### EXERCISE DIRECTIONS
In the material below, count the lines with the word "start" and state that number only.

### AVAILABLE DATA
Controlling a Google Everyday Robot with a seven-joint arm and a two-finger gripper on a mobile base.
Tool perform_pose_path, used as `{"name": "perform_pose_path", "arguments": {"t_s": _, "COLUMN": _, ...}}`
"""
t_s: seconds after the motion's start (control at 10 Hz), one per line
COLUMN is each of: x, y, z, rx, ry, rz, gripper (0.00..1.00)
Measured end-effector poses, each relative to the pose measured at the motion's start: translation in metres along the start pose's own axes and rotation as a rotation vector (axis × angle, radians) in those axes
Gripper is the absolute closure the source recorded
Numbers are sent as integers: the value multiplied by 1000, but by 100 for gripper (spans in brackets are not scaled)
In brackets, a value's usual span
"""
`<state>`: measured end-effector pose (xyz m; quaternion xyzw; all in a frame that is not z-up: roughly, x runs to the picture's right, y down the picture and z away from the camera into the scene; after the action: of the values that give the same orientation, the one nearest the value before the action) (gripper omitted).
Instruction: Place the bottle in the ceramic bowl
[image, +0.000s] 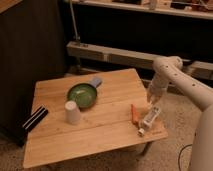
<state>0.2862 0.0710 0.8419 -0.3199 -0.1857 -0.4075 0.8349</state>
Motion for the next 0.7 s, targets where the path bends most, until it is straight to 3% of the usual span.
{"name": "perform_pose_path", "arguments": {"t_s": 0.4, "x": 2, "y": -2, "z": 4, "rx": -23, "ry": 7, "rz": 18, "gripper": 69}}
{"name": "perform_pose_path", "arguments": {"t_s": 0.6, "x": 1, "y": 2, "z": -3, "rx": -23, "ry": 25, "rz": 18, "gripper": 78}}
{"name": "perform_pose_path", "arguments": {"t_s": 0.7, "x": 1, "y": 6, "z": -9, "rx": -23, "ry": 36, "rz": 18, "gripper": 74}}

### EXERCISE RESPONSE
2